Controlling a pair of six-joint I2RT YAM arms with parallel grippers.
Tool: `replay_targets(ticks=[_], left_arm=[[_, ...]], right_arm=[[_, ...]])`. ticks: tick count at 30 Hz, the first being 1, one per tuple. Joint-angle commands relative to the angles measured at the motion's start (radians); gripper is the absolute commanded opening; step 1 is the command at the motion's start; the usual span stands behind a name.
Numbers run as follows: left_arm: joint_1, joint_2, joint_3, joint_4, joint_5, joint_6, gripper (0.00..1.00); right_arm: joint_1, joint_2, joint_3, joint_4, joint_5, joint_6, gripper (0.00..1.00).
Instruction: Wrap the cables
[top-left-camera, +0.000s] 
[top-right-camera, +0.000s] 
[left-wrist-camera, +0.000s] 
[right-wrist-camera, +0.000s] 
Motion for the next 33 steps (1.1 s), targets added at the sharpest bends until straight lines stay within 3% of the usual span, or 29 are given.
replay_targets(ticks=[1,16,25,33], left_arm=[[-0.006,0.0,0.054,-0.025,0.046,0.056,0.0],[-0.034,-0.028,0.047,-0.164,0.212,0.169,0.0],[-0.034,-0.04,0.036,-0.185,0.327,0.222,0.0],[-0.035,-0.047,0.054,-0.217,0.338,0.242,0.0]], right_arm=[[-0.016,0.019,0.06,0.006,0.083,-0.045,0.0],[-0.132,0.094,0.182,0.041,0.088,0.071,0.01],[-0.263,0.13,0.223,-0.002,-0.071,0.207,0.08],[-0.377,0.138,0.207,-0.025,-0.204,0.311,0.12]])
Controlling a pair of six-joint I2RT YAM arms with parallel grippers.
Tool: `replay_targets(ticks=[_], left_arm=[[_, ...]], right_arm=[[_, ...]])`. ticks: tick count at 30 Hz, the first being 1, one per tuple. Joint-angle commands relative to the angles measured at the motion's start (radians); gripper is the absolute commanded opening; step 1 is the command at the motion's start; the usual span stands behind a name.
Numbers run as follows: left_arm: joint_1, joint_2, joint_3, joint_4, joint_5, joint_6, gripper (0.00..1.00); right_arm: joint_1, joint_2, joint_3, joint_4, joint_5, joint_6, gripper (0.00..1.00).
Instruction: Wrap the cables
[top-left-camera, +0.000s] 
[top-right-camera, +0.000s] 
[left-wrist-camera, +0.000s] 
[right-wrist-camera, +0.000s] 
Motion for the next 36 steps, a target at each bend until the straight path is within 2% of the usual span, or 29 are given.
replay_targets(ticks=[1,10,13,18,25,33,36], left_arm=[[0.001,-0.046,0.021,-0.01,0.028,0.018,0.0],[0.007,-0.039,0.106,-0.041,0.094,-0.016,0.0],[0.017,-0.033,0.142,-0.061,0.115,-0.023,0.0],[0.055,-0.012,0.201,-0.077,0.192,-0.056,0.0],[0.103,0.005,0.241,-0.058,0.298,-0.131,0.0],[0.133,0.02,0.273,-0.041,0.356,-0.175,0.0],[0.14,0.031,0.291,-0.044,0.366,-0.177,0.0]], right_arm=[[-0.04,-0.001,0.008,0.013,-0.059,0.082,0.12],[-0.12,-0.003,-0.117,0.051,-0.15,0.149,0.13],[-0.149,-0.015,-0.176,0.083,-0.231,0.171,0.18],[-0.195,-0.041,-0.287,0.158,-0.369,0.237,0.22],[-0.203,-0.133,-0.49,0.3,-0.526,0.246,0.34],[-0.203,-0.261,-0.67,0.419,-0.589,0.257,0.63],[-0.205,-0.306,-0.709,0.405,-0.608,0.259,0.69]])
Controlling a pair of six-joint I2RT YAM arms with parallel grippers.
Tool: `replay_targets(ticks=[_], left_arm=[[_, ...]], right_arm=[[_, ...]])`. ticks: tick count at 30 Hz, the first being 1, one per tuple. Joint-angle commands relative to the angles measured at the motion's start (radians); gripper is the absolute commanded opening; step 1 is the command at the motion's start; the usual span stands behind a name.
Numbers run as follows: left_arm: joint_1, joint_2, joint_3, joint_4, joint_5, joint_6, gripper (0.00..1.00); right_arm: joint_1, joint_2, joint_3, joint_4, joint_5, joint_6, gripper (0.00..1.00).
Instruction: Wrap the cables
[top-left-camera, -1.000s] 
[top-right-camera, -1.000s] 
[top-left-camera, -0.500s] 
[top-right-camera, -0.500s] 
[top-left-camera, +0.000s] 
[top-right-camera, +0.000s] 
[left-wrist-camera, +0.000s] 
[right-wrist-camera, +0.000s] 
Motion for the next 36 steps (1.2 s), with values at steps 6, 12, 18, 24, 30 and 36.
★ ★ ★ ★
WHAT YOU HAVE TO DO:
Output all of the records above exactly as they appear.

YOUR SOLUTION:
Controlling a pair of six-joint I2RT YAM arms with parallel grippers.
Tool: `replay_targets(ticks=[_], left_arm=[[_, ...]], right_arm=[[_, ...]])`. ticks: tick count at 30 Hz, the first being 1, one per tuple. Joint-angle commands relative to the angles measured at the motion's start (radians); gripper is the absolute commanded opening; step 1 is the command at the motion's start; the usual span stands behind a name.
Numbers run as follows: left_arm: joint_1, joint_2, joint_3, joint_4, joint_5, joint_6, gripper (0.00..1.00); right_arm: joint_1, joint_2, joint_3, joint_4, joint_5, joint_6, gripper (0.00..1.00).
Instruction: Wrap the cables
[top-left-camera, +0.000s] 
[top-right-camera, +0.000s] 
[left-wrist-camera, +0.000s] 
[right-wrist-camera, +0.000s] 
Motion for the next 33 steps (1.1 s), targets added at the sharpest bends until straight lines stay within 3% of the usual span, or 29 are given.
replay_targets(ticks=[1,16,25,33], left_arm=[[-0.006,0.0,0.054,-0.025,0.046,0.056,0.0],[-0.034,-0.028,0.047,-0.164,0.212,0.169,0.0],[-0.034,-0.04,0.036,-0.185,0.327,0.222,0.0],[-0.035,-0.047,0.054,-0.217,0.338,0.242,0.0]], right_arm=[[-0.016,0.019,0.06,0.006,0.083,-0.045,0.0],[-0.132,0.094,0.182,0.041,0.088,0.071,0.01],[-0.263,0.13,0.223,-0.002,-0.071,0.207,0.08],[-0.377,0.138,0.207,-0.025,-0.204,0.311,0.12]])
Controlling a pair of six-joint I2RT YAM arms with parallel grippers.
Tool: `replay_targets(ticks=[_], left_arm=[[_, ...]], right_arm=[[_, ...]])`. ticks: tick count at 30 Hz, the first being 1, one per tuple. Joint-angle commands relative to the angles measured at the motion's start (radians); gripper is the absolute commanded opening; step 1 is the command at the motion's start; the usual span stands behind a name.
Numbers run as follows: left_arm: joint_1, joint_2, joint_3, joint_4, joint_5, joint_6, gripper (0.00..1.00); right_arm: joint_1, joint_2, joint_3, joint_4, joint_5, joint_6, gripper (0.00..1.00).
Instruction: Wrap the cables
[top-left-camera, +0.000s] 
[top-right-camera, +0.000s] 
[left-wrist-camera, +0.000s] 
[right-wrist-camera, +0.000s] 
Motion for the next 36 steps, a target at each bend until the straight path is within 2% of the usual span, or 29 are given.
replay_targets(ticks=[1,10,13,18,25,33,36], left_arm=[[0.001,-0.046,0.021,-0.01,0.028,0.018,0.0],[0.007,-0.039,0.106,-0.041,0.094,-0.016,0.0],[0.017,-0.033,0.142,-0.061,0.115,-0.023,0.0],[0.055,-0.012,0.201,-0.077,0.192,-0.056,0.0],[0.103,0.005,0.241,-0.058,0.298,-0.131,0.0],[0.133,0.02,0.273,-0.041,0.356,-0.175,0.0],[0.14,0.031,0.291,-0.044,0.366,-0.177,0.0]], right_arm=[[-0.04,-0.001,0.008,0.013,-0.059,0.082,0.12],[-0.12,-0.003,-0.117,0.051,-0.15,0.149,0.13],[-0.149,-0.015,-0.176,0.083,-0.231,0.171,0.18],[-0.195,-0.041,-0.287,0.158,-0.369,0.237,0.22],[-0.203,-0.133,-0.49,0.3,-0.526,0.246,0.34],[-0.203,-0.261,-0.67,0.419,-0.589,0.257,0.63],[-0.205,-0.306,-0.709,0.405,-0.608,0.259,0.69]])
Controlling a pair of six-joint I2RT YAM arms with parallel grippers.
Tool: `replay_targets(ticks=[_], left_arm=[[_, ...]], right_arm=[[_, ...]])`. ticks: tick count at 30 Hz, the first being 1, one per tuple. Joint-angle commands relative to the angles measured at the motion's start (radians); gripper is the absolute commanded opening; step 1 is the command at the motion's start; the usual span stands behind a name.
Numbers run as follows: left_arm: joint_1, joint_2, joint_3, joint_4, joint_5, joint_6, gripper (0.00..1.00); right_arm: joint_1, joint_2, joint_3, joint_4, joint_5, joint_6, gripper (0.00..1.00).
Instruction: Wrap the cables
[top-left-camera, -1.000s] 
[top-right-camera, -1.000s] 
[top-left-camera, -0.500s] 
[top-right-camera, -0.500s] 
[top-left-camera, +0.000s] 
[top-right-camera, +0.000s] 
[left-wrist-camera, +0.000s] 
[right-wrist-camera, +0.000s] 
Motion for the next 36 steps (1.2 s), with values at steps 6, 12, 18, 24, 30 and 36.

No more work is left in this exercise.